What I recommend, if you aren't afraid of spending a little money, is the official NHK accent dictionary. http://www.amazon.co.jp/NHK日本語発音アクセント辞典-...42&sr=11-1

Amazon seems to not have it in instock at the moment, but maybe you can find it somewhere else by its ISBN. It's not that expensive if I recall. It has sound files for 70,000+ words in the the standard NHK pronunciation, which is basically the standard for Japanese pronunciation. It has multiple sound files for each word, one by itself and one with the particle を following it, which has effects on the pitch. It can be converted to EPWING format to use on a PPC or in a multidictionary app like Kotonoko. It also displays a pitch diagram for the proper pitch accent of a word. The only downside I suppose is that it is only a male's voice.
Edited: 2008-05-20, 7:16 am
Reply
May 16 - 30 : Pretty Big Deal: Save 31% on all Premium Subscriptions! - Sign up here
JapanesePod101
#4
Well, just to clarify, the KO2001 project is whole sentences, not single words.
Reply
#5
@Jarvik7

I actually tried looking for that CD set a while back, and I think it's out of print, because I can't find it anywhere. If anyone finds a copy or two, let me know.
Reply
#6
Anyone have any luck with finding the "NHK accent dictionary". I thought I might have stumbled upon a smaller modified online version of it at:

http://www.saiga-jp.com/kanji_dictionary.html

However I am probably wrong as Jarvik7 says it is made up entirely of male speech but that version appears to be female.
Reply
#7
wrightak Wrote:So why not collect transcribed sound files instead?

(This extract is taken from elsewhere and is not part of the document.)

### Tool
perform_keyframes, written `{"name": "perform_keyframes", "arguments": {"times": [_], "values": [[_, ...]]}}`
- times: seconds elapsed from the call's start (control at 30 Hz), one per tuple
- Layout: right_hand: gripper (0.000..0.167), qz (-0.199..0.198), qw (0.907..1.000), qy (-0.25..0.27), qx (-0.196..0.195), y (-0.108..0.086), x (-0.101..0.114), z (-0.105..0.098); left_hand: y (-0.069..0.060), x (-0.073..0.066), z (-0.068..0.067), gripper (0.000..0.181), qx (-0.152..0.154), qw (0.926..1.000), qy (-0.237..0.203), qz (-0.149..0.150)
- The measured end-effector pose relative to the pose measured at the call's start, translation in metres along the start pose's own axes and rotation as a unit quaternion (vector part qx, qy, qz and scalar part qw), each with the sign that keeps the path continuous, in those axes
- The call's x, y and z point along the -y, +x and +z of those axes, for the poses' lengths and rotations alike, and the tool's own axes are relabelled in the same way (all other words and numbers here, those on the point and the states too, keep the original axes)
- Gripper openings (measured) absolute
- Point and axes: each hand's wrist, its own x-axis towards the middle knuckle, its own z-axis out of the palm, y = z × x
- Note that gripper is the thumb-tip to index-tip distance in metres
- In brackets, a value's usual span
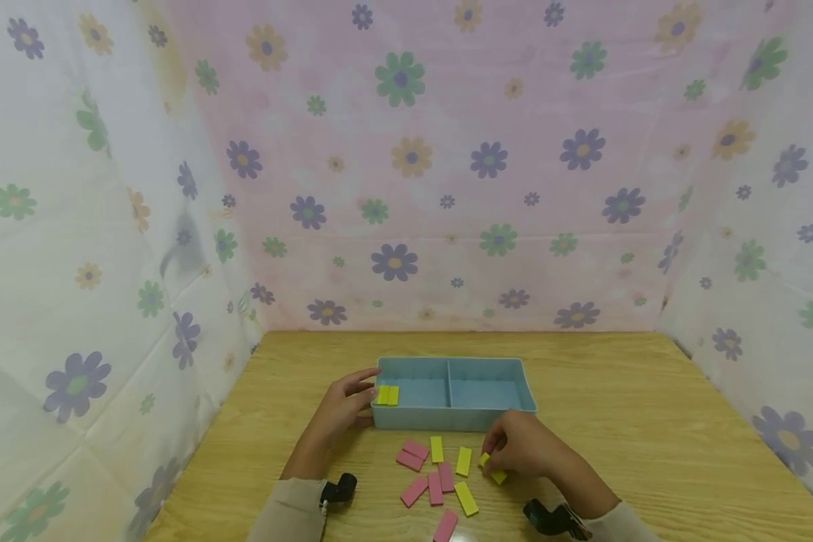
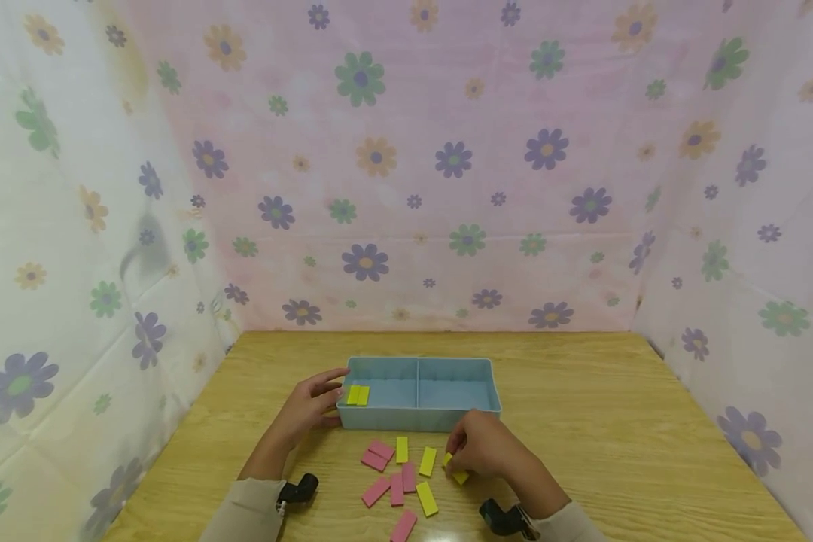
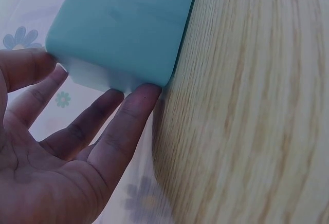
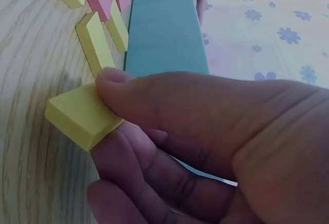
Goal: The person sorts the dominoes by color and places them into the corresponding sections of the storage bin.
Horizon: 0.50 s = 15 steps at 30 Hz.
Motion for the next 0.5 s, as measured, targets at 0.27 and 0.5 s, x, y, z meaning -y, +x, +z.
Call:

What do other people think?
 That's a great idea!

I don't know if this is what you mean, but check these podcasts:
情熱大陸+p
Japanese Listening (Advanced)
Nippon Voiceblog

They are all in Japanese by Japanese speakers (JLA has a non native speaker too) and they all have full transcripts.

 For more podcasts you can also check:
Voiceblog
Podcast Rank
Castella


I would also love a collection of Japanese transcriptions for dorama, movies, animation, musical videos... and even Japanese subtitles for occidental movies would be great!
Edited: 2008-06-10, 7:45 pm
Reply
#8
Transtic Wrote:I would also love a collection of Japanese transcriptions for dorama, movies, animation, musical videos... and even Japanese subtitles for occidental movies would be great!
I'm told that http://www.dramanote.com/ is a good source for J-drama scripts.
Reply
#9
I'm doing this at the moment. I'm going through マイボスマイヒーロー(http://www.dramanote.com/?eid=487425#sequel) cutting up the sound files (using Audacity) and linking them to the sentences in drama note (which seem word for word correct so far - if I'm in doubt I just skip it)

I think after this episode I'll probably move to Gokusen as the Japanese used there seems much easier to understand. Though the reason I chose My Boss My Hero was that it has a male lead and that's the type of speech I want to reproduce.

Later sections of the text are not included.